Immunohistochemistry for Diagnosing Epithelioid Mesothelioma

Immunohistochemistry (IHC) is a valuable tool in the diagnosis of epithelioid mesothelioma, a type of cancer that affects the mesothelial cells lining various organs, most commonly the pleura (the lining of the lungs). IHC helps pathologists differentiate epithelioid mesothelioma from other cancers and non-cancerous conditions, as it allows for the detection of specific protein markers associated with mesothelioma. Here are some key steps and markers used in immunohistochemistry for diagnosing epithelioid mesothelioma:

1. Tissue Sample Collection: The process begins with the collection of a tissue sample, typically obtained through a biopsy or surgical resection. A tissue sample with suspected mesothelioma cells is essential for diagnosis.
2. Fixation and Embedding: The tissue sample is fixed in formalin and embedded in paraffin to preserve the tissue structure for microscopic examination.
3. Sectioning: Thin sections (usually 3-5 micrometers thick) of the tissue sample are cut and placed on glass slides. These sections will be used for the immunohistochemical staining.
4. Immunostaining: Immunohistochemistry involves the use of specific antibodies that can bind to particular proteins or antigens present in the tissue sample. In the case of epithelioid mesothelioma, several markers are commonly used:a. Calretinin: Calretinin is a calcium-binding protein that is highly specific for mesothelial cells. Strong calretinin staining is often seen in epithelioid mesothelioma.

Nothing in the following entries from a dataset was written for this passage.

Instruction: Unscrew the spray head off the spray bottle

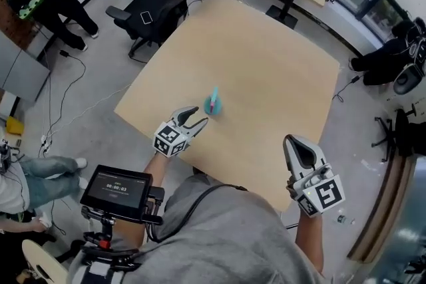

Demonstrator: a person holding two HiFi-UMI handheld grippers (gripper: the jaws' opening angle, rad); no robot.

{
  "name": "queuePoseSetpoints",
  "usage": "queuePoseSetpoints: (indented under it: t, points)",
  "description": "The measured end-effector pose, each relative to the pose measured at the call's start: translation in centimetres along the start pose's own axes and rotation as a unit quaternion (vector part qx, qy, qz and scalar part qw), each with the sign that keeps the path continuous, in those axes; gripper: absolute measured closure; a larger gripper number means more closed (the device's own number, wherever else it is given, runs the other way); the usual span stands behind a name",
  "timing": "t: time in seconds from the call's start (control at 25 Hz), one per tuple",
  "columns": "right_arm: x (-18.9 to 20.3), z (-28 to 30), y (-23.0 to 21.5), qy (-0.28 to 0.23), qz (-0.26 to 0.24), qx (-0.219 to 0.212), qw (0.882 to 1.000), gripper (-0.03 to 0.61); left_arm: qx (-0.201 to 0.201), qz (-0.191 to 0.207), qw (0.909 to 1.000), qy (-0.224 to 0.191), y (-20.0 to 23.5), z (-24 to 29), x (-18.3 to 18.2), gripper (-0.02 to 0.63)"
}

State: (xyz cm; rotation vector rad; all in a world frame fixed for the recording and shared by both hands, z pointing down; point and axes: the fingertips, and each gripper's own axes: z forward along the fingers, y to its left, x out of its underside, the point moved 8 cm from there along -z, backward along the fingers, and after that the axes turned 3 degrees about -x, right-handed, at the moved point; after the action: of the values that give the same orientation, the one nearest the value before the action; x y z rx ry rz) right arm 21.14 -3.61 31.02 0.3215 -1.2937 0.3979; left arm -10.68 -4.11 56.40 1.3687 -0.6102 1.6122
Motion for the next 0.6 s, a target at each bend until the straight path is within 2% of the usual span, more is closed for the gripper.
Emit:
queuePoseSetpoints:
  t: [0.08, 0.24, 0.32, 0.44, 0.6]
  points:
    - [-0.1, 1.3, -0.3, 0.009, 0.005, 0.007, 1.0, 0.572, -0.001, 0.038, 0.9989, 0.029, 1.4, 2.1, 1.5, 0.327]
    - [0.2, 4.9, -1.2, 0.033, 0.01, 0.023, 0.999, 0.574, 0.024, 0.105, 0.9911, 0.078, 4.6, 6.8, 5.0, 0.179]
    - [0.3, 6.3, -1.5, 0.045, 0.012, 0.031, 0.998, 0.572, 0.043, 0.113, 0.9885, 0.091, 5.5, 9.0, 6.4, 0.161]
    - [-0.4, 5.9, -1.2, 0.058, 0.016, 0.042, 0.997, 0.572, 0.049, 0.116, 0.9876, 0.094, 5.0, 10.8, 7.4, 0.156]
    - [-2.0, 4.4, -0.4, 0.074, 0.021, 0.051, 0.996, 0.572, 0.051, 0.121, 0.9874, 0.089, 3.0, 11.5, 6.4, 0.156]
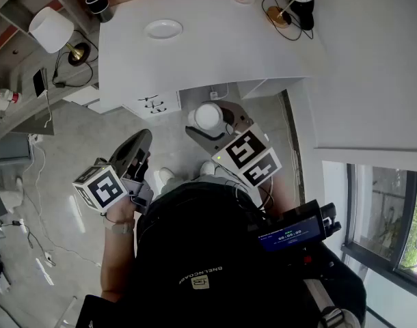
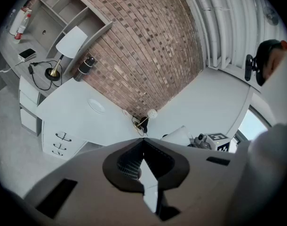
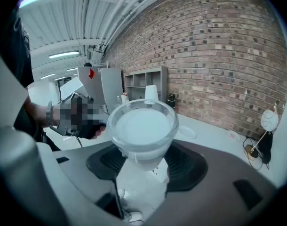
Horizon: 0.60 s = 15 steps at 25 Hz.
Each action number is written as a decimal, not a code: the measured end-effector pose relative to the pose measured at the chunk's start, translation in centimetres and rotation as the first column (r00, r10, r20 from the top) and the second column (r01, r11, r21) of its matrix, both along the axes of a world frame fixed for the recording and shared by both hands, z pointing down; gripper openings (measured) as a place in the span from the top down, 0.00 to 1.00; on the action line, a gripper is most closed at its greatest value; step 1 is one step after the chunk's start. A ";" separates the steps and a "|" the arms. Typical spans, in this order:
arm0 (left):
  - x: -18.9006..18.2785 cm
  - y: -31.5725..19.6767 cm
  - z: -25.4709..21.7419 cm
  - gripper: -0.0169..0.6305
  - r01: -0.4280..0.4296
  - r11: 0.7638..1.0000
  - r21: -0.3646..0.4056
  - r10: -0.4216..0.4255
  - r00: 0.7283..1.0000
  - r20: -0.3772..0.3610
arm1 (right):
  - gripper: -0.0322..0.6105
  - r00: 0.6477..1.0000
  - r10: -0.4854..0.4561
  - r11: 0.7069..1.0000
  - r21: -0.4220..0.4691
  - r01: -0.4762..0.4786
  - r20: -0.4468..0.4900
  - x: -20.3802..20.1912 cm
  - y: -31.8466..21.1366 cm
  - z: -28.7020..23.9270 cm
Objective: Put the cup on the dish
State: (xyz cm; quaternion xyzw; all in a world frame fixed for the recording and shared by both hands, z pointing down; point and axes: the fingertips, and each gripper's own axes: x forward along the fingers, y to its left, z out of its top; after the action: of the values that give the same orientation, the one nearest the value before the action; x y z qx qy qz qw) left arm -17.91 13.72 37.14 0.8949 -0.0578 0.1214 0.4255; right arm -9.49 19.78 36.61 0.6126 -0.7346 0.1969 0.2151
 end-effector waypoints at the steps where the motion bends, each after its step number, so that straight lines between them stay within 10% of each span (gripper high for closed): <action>1: 0.0 -0.1 0.0 0.96 0.002 1.000 0.001 -0.002 1.000 0.002 | 0.55 1.000 0.000 1.000 0.000 0.000 0.000 0.0 0.0 0.0; 15: 0.0 0.0 0.2 0.96 0.005 1.000 0.008 -0.005 1.000 0.014 | 0.55 1.000 0.007 1.000 0.006 -0.007 0.005 0.5 0.0 -0.3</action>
State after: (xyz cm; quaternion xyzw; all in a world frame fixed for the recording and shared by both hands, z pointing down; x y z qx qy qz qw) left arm -17.90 13.70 37.33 0.8955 -0.0635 0.1263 0.4220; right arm -9.02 19.83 36.36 0.6155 -0.7335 0.1967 0.2107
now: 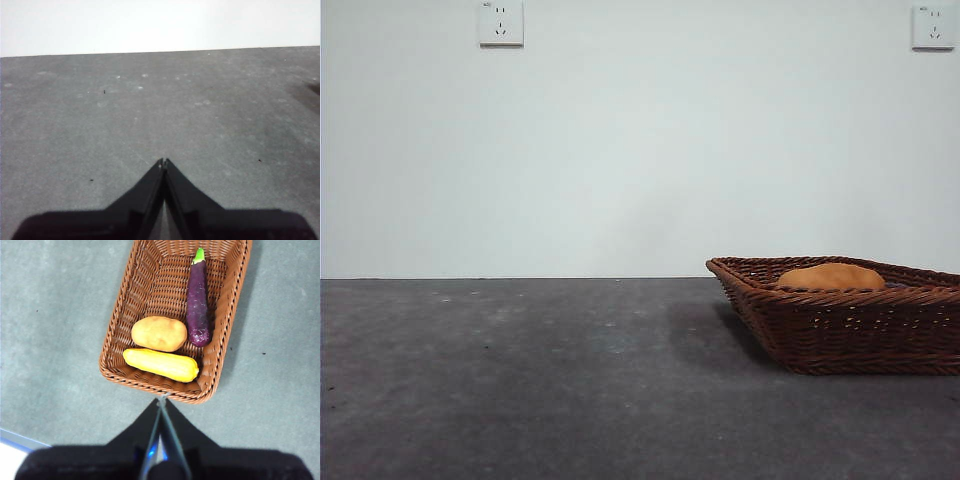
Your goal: Help me put the vegetables on the table into the basket
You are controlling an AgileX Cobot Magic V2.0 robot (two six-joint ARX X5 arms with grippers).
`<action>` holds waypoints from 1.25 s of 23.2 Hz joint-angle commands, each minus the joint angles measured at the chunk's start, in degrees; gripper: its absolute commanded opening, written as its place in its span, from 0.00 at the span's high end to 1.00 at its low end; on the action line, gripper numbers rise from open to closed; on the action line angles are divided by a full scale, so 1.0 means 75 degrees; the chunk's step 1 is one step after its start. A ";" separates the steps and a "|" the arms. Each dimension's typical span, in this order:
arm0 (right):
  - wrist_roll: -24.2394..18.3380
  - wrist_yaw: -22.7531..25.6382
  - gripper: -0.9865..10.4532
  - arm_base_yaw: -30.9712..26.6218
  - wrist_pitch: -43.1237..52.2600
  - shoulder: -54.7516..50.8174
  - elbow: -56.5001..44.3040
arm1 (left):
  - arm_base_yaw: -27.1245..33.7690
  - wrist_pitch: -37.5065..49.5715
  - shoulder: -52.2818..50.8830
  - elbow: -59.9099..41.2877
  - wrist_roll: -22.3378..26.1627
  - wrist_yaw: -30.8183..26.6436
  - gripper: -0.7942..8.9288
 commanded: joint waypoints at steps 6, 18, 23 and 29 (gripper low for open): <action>-0.0032 0.0032 0.91 0.0009 -0.0160 0.0015 -0.0023 | 0.0015 0.0035 0.0239 -0.0079 -0.0064 0.0023 0.92; 0.0507 0.0020 0.91 0.0003 0.4202 -0.1268 -0.1043 | 0.0015 0.0032 0.0353 -0.0079 -0.0061 0.0023 0.92; 0.0562 0.1206 0.91 -0.0044 0.6706 -0.3354 -0.4057 | 0.0015 0.0032 0.0353 -0.0079 -0.0061 0.0023 0.92; 0.0592 0.2017 0.91 -0.0356 0.7883 -0.5225 -0.7160 | 0.0015 0.0032 0.0353 -0.0079 -0.0064 0.0023 0.92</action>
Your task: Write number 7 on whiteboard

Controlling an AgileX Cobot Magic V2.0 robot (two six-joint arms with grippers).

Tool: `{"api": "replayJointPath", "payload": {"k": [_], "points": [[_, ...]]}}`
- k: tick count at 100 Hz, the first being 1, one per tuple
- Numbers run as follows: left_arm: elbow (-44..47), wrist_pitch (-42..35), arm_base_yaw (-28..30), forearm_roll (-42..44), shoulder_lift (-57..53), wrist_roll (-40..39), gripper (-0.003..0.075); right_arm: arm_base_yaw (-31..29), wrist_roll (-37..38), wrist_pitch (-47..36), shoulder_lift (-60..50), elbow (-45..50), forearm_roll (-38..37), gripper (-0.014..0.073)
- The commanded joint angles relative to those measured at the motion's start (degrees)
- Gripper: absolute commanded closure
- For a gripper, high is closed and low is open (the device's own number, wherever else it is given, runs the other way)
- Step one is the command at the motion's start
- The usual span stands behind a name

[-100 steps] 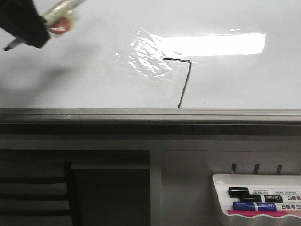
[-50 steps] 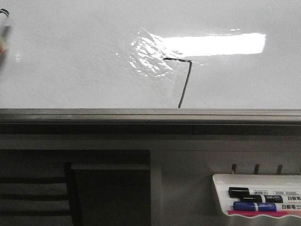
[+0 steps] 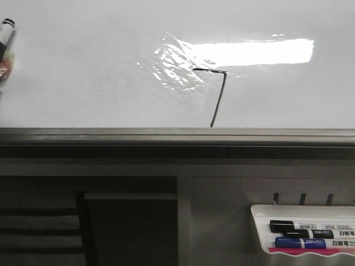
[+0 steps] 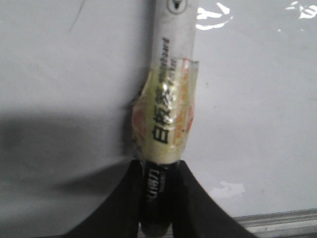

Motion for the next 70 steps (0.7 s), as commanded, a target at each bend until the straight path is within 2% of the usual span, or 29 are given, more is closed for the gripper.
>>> {"api": "replayJointPath", "payload": {"k": [1,29,38,46,55,62,70], "points": [[-1.6,-5.1,0.2,-0.7,-0.7,-0.6,0.0697,-0.3,0.2,-3.5,-0.2,-1.8,0.6,0.0217],[-1.6,-5.2,0.2,-0.6,-0.7,-0.6,0.0438,-0.3,0.2,-4.6,-0.2,-1.8,0.7,0.0217],[-1.7,-5.1,0.2,-0.5,-0.7,-0.6,0.0376,-0.3,0.2,-4.8,-0.2,-1.8,0.7,0.0217],[-2.3,-4.0,0.2,0.0,-1.2,-0.6,0.0363,-0.3,0.2,-5.1,-0.2,-1.8,0.6,0.0217],[-4.3,2.2,0.2,0.8,-2.7,-0.6,0.0364,-0.4,2.5,-5.2,-0.4,-2.0,-0.4,0.0217],[-5.9,8.5,0.2,0.9,-4.9,-0.6,0.0364,-1.1,7.9,-5.1,-1.1,-2.0,-3.2,0.0221],[-6.4,12.7,0.1,0.9,-9.0,-0.6,0.0364,-2.2,20.2,-4.8,-2.1,-1.9,-8.2,0.0240]]}}
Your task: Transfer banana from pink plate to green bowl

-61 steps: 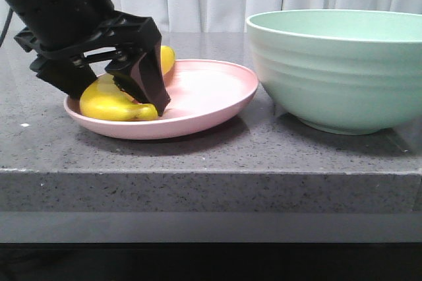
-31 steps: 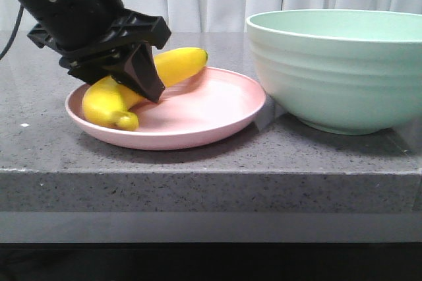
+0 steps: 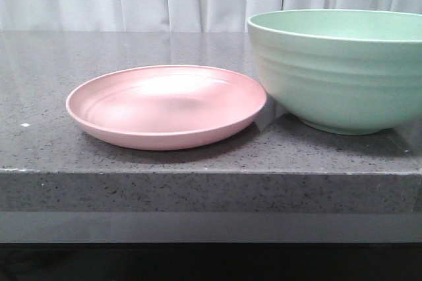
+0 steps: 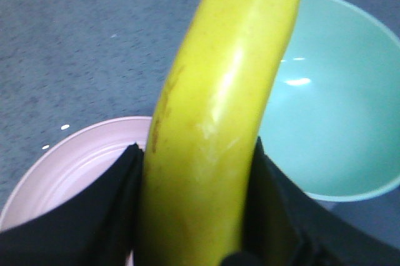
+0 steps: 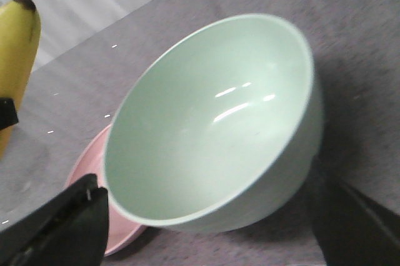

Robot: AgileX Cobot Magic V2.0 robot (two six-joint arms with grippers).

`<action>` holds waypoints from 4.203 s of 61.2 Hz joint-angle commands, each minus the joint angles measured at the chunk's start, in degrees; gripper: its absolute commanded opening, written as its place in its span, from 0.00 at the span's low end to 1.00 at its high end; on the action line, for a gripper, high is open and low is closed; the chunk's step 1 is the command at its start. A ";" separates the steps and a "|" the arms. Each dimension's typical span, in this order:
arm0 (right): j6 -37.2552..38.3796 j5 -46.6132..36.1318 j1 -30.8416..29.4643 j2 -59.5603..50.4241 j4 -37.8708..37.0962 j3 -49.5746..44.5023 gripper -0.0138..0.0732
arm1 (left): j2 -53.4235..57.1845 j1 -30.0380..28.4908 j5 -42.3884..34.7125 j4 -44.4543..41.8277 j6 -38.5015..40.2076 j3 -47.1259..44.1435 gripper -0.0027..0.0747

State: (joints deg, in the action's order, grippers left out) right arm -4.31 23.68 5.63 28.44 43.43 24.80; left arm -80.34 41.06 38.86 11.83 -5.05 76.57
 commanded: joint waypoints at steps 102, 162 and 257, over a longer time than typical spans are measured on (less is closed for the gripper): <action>-56.14 10.59 4.86 35.32 47.39 27.86 0.32 | 3.78 8.97 -1.67 -0.63 -0.04 2.14 0.81; -41.91 14.46 -0.05 49.17 9.71 38.94 0.65 | 3.78 8.97 -1.88 -0.73 -0.04 2.14 0.81; 0.46 2.57 -0.17 -18.10 -33.17 1.01 0.09 | 62.02 -24.85 -19.42 -15.20 12.28 -50.47 0.01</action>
State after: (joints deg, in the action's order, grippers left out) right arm -3.45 31.55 5.73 13.23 10.01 26.85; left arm -21.31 16.35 24.68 -3.25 6.80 26.70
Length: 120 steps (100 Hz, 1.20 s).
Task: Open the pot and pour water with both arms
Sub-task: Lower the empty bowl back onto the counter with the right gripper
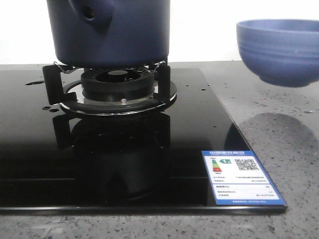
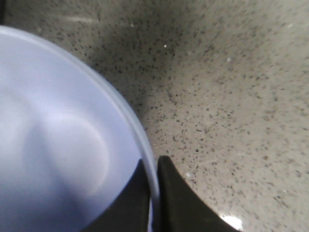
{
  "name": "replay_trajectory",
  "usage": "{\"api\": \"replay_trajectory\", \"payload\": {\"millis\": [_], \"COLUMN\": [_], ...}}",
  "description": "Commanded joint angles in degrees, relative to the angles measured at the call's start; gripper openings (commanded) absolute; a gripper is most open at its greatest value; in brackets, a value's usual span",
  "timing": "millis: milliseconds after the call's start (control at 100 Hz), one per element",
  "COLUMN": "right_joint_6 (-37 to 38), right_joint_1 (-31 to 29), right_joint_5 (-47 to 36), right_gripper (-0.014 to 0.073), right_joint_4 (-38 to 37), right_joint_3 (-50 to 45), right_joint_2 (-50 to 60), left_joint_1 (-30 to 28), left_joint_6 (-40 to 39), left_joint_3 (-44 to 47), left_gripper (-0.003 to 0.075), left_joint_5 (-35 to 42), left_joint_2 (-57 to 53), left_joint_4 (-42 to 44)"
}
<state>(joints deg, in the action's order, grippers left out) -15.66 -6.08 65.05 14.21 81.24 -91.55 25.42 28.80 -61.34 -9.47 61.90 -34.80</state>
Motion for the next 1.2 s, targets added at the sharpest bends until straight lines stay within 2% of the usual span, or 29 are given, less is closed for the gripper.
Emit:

   b. Cytokeratin: Cytokeratins are intermediate filament proteins found in epithelial cells. Epithelioid mesothelioma cells typically express cytokeratin markers, such as AE1/AE3 or CAM5.2.

   c. WT-1 (Wilms Tumor 1): WT-1 is a transcription factor expressed in mesothelioma cells. Positive staining for WT-1 is a common finding in epithelioid mesothelioma.

   d. D2-40 (Podoplanin): D2-40 is a marker for lymphatic endothelial cells. It can help distinguish mesothelioma from lung adenocarcinoma, which may have similar morphological features.

   e. Ber-EP4: Ber-EP4 is another marker that can help differentiate mesothelioma from adenocarcinomas of other origins, such as lung or breast.

5. Microscopic Examination: After immunostaining, a pathologist examines the stained tissue sections under a microscope. The presence or absence of staining for these markers, along with the morphology of the cells, is used to make a diagnosis.
6. Differential Diagnosis: Epithelioid mesothelioma can be challenging to distinguish from other cancers, especially adenocarcinomas. IHC helps pathologists differentiate mesothelioma from other malignancies based on the pattern of staining and morphology.

It’s important to note that while immunohistochemistry is a valuable tool in diagnosing epithelioid mesothelioma, it is often used in conjunction with other diagnostic methods, such as imaging studies and clinical history, to make a comprehensive diagnosis. Additionally, IHC results should be interpreted by experienced pathologists who are familiar with the nuances of mesothelioma diagnosis.